## INSTRUCTIONS TO FOLLOW
Repeat the data exactly as it stands.

## DATA BELOW
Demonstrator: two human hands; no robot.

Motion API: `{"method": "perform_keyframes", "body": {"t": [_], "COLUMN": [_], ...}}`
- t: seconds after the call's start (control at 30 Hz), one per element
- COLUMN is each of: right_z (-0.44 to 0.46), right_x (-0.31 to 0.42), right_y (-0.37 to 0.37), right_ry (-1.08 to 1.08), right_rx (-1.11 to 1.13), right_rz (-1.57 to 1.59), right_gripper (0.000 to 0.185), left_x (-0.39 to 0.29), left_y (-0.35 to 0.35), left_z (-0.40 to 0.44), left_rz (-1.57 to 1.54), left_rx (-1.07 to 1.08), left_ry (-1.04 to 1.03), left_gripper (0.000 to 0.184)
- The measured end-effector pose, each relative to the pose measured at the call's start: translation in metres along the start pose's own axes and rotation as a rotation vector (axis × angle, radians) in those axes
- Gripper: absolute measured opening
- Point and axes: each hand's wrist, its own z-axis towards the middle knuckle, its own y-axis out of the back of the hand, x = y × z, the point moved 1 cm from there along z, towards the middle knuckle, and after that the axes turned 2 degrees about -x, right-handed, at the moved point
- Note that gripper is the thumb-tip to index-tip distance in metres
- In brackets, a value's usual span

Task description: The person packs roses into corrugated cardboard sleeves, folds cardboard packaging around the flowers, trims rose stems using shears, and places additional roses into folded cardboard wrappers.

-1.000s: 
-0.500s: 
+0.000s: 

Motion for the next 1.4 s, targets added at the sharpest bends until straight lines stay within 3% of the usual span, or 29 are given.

## RESULT FOR THIS TASK
Demonstrator: two human hands; no robot.

Motion API: `{"method": "perform_keyframes", "body": {"t": [_], "COLUMN": [_], ...}}`
- t: seconds after the call's start (control at 30 Hz), one per element
- COLUMN is each of: right_z (-0.44 to 0.46), right_x (-0.31 to 0.42), right_y (-0.37 to 0.37), right_ry (-1.08 to 1.08), right_rx (-1.11 to 1.13), right_rz (-1.57 to 1.59), right_gripper (0.000 to 0.185), left_x (-0.39 to 0.29), left_y (-0.35 to 0.35), left_z (-0.40 to 0.44), left_rz (-1.57 to 1.54), left_rx (-1.07 to 1.08), left_ry (-1.04 to 1.03), left_gripper (0.000 to 0.184)
- The measured end-effector pose, each relative to the pose measured at the call's start: translation in metres along the start pose's own axes and rotation as a rotation vector (axis × angle, radians) in those axes
- Gripper: absolute measured opening
- Point and axes: each hand's wrist, its own z-axis towards the middle knuckle, its own y-axis out of the back of the hand, x = y × z, the point moved 1 cm from there along z, towards the middle knuckle, and after that the axes turned 2 degrees about -x, right-handed, at the moved point
- Note that gripper is the thumb-tip to index-tip distance in metres
- In brackets, a value's usual span

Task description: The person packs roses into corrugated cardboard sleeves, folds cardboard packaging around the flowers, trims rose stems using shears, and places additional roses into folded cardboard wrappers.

-1.000s: 
-0.500s: 
+0.000s: 

Motion for the next 1.4 s, targets added at the sharpest bends until straight lines stay within 3% of the usual span, or 29 are given.

The answer given here is complete.